TASK STATEMENT:
In the entries below, find the lines that contain the word "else" and copy them.

(Stored data)
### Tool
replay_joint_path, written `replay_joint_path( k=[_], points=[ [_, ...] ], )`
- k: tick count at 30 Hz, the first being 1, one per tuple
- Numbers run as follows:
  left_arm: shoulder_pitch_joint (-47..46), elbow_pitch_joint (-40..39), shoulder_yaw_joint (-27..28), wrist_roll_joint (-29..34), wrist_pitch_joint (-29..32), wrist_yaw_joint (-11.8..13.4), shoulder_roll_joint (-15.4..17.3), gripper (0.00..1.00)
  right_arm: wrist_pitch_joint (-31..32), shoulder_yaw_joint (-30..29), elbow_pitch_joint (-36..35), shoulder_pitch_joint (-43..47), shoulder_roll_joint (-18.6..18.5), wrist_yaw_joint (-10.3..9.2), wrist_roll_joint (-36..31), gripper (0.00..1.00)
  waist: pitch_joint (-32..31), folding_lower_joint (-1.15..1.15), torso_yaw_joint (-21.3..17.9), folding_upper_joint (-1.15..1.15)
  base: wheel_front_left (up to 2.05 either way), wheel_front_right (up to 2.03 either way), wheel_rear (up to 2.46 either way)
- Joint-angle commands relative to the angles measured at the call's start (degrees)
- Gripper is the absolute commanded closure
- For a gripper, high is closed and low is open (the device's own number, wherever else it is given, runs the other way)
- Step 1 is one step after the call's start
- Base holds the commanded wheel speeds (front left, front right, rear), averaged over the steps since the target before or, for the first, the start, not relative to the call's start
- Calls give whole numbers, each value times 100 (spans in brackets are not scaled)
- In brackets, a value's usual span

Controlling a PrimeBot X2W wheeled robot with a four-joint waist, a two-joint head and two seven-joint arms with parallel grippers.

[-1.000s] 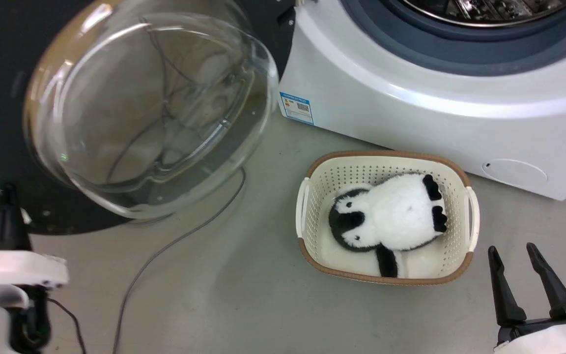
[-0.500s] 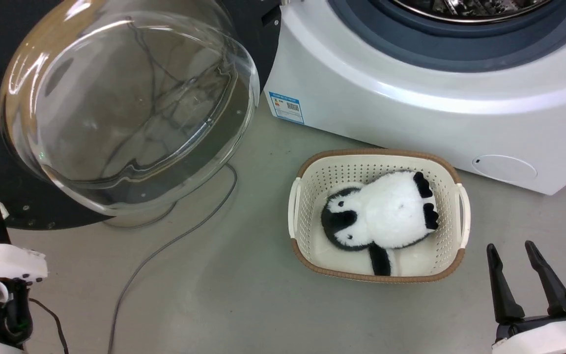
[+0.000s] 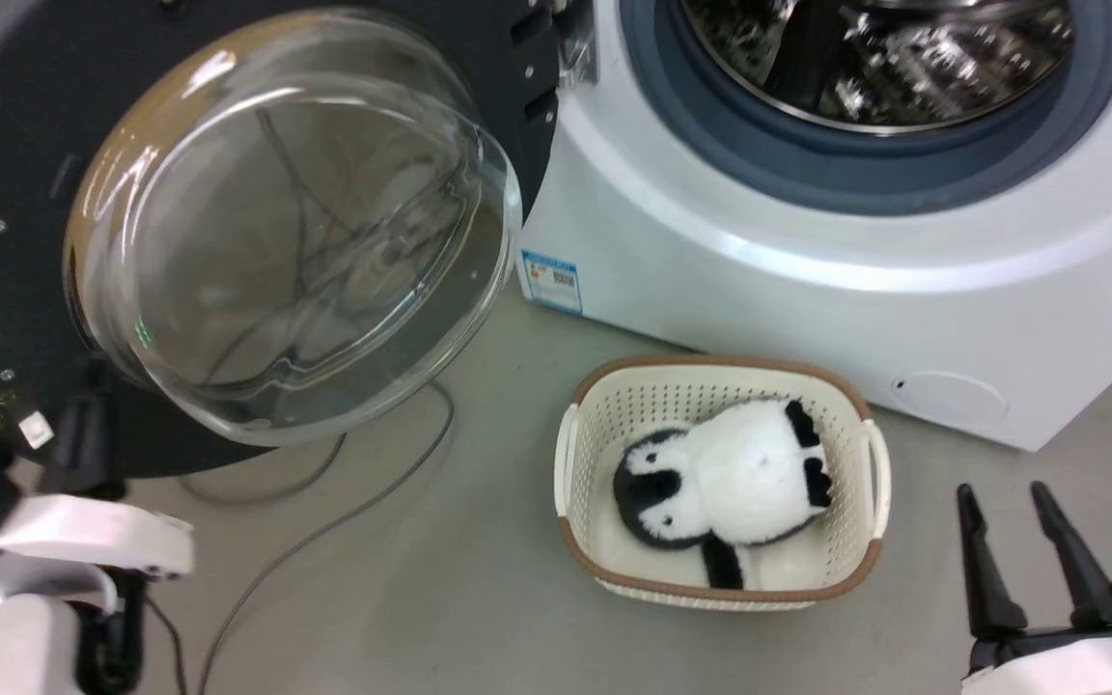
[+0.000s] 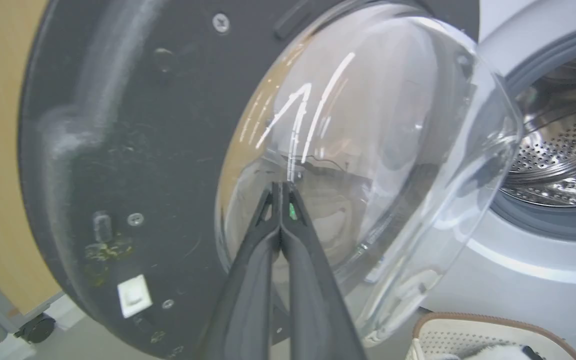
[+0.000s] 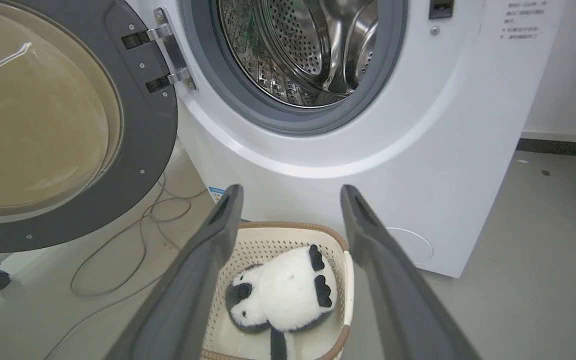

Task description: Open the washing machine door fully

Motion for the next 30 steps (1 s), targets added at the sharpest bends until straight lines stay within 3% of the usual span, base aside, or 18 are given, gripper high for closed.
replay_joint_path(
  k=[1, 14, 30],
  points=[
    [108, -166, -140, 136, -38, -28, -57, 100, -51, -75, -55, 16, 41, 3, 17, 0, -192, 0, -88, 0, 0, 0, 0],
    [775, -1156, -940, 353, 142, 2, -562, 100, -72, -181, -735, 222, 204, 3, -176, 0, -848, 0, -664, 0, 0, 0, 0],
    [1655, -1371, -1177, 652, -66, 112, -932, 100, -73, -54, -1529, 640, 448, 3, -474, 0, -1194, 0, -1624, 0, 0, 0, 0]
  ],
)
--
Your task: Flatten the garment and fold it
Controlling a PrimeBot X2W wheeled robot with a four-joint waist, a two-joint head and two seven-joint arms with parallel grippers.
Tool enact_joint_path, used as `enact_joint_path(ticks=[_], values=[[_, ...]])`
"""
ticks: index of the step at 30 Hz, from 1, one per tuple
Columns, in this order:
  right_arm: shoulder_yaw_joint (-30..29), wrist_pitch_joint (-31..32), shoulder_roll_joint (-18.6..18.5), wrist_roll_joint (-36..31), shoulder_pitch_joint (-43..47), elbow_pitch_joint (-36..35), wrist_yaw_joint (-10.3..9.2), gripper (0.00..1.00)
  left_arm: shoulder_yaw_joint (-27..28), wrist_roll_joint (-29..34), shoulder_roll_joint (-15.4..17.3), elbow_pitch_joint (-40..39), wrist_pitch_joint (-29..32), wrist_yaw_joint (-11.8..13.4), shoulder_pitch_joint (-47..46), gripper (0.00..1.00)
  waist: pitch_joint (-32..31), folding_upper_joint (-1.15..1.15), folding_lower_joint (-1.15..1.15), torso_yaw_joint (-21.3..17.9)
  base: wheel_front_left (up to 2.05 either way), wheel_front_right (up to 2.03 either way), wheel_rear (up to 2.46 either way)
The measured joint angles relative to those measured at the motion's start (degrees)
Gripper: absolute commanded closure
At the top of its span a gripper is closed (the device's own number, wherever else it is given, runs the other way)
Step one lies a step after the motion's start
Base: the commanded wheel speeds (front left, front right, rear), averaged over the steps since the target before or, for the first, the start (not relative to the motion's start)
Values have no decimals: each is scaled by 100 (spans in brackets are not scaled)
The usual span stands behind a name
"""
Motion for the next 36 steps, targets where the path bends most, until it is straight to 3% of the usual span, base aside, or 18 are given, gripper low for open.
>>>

FINAL ANSWER:
- For a gripper, high is closed and low is open (the device's own number, wherever else it is given, runs the other way)
At the top of its span a gripper is closed (the device's own number, wherever else it is given, runs the other way)

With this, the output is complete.